== ASSIGNMENT ==
Exactly reproduce the lines from the top of the entries below through the line containing "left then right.", with both ends included.

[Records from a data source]
------------------------------------
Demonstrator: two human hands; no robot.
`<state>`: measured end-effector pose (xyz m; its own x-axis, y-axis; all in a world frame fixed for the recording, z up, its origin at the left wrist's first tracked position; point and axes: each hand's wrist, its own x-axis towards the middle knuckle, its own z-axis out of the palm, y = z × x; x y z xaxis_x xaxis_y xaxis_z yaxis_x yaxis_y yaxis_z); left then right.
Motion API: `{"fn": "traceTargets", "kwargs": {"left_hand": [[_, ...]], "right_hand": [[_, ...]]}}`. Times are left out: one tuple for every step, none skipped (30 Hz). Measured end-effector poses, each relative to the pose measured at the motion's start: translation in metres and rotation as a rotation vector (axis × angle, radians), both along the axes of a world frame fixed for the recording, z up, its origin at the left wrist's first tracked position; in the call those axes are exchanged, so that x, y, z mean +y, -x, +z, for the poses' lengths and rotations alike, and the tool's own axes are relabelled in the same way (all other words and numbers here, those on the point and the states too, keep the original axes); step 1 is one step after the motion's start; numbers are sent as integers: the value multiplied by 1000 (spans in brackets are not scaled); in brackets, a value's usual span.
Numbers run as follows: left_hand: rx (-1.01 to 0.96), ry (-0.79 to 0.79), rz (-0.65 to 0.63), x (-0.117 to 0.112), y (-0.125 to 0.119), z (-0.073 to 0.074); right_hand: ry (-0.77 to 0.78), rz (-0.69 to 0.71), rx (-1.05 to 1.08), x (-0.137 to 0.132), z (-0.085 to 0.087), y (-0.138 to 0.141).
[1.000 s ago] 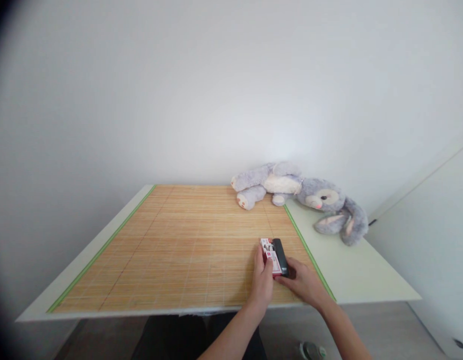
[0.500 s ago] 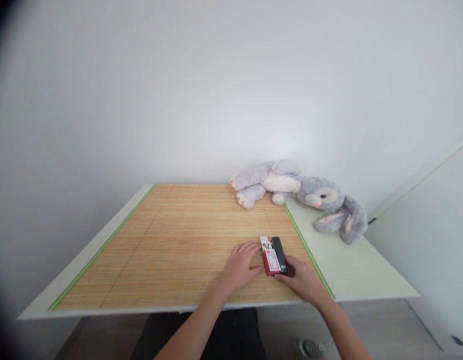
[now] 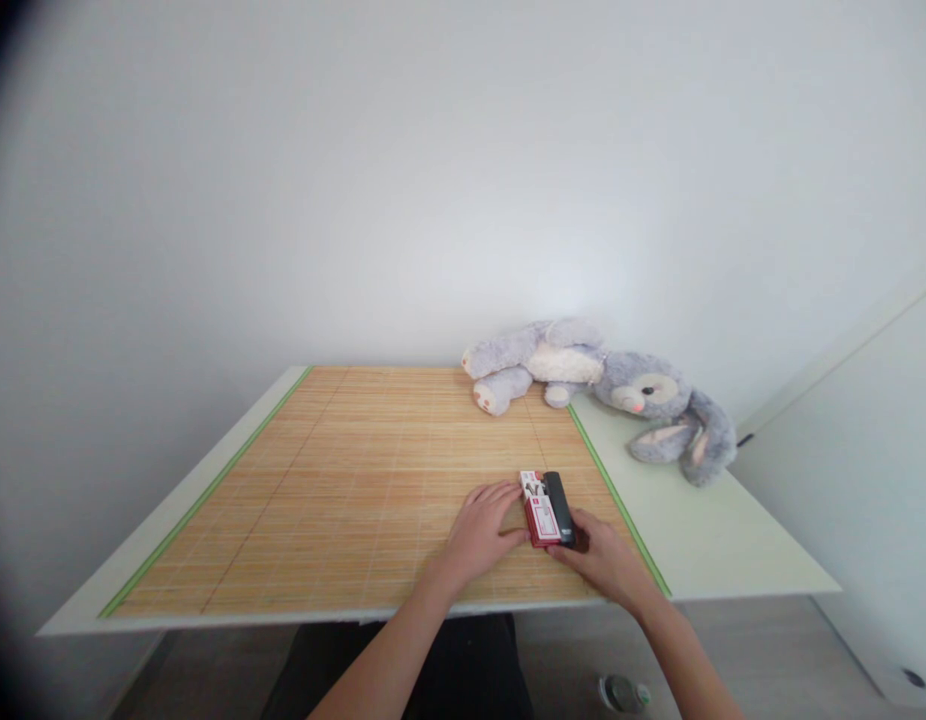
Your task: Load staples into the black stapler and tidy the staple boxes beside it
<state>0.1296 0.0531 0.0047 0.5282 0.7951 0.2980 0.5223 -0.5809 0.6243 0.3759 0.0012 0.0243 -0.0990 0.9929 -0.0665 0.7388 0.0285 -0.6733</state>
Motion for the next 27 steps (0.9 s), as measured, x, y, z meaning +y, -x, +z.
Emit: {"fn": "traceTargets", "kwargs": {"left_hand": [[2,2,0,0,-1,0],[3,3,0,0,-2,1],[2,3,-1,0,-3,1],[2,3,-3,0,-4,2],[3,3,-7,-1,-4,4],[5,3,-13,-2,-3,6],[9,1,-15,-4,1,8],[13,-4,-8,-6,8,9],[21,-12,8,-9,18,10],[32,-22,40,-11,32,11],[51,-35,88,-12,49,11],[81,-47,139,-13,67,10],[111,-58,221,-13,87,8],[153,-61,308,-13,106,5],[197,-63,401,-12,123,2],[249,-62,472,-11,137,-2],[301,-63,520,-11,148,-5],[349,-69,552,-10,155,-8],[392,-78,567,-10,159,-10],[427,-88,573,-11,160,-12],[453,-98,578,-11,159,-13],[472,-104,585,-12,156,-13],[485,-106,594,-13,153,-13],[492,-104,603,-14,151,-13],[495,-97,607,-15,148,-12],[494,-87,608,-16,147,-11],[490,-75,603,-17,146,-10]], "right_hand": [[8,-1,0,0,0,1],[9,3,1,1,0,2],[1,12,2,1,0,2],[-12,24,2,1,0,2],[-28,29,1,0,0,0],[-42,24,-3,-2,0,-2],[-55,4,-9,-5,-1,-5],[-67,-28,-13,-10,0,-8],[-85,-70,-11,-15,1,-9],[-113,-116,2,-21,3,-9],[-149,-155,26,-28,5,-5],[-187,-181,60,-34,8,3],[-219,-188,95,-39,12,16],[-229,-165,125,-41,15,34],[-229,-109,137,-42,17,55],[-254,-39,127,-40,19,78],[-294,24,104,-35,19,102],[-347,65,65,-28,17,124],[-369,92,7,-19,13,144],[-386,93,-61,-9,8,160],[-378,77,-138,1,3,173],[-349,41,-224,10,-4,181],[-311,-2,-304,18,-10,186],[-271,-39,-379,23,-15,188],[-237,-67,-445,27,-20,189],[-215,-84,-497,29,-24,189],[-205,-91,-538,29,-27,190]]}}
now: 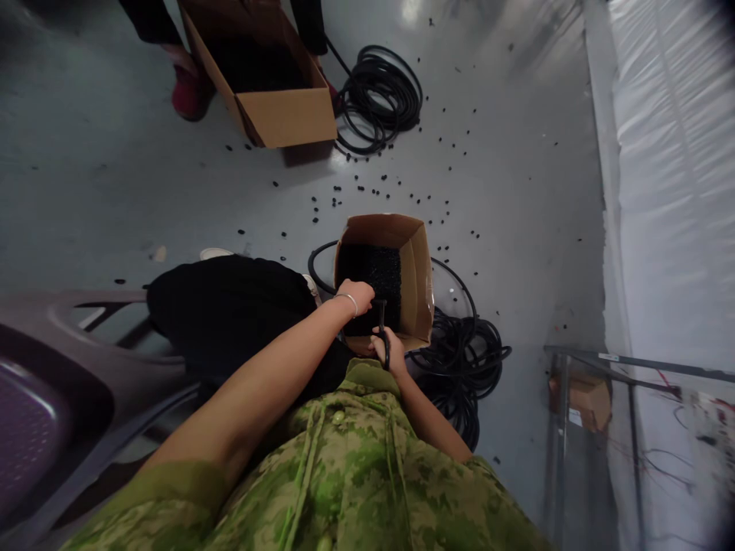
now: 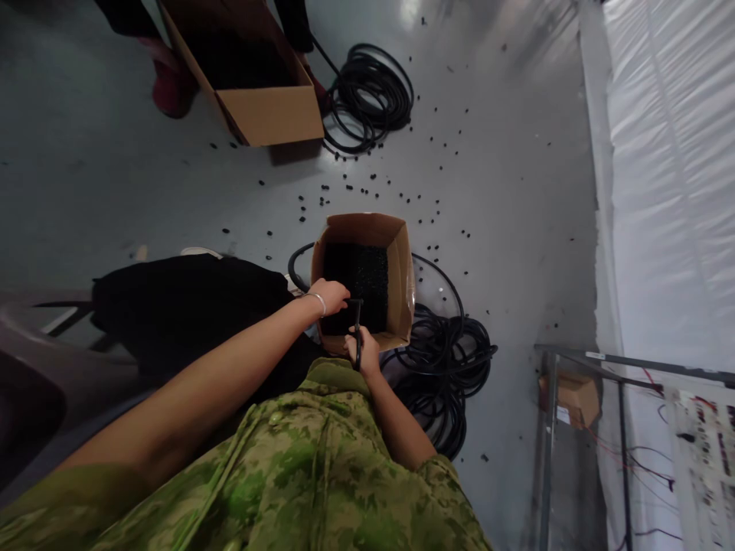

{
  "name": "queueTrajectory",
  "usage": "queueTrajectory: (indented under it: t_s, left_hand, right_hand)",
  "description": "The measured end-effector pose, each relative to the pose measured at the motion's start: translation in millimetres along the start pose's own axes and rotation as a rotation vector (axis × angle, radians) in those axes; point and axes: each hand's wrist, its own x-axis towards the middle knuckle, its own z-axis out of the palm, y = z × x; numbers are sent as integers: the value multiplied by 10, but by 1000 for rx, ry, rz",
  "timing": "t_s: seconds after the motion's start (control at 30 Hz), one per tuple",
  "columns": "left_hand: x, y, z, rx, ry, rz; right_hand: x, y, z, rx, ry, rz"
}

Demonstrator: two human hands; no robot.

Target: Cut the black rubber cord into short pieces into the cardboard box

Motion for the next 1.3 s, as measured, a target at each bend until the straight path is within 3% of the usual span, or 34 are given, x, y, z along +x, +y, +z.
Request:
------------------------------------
== RESPONSE TO THIS TASK ==
Demonstrator: two human hands; no robot.
`<state>`: measured end-effector pose (xyz m; its own x-axis, y-axis; all in a world frame fixed for the recording, z up, its origin at the left wrist's first tracked position; point and axes: each hand's wrist, its own x-axis towards the middle knuckle, its own z-axis out of the palm, y = z × x; x y z xaxis_x xaxis_y xaxis_z yaxis_x yaxis_y yaxis_z); left then right.

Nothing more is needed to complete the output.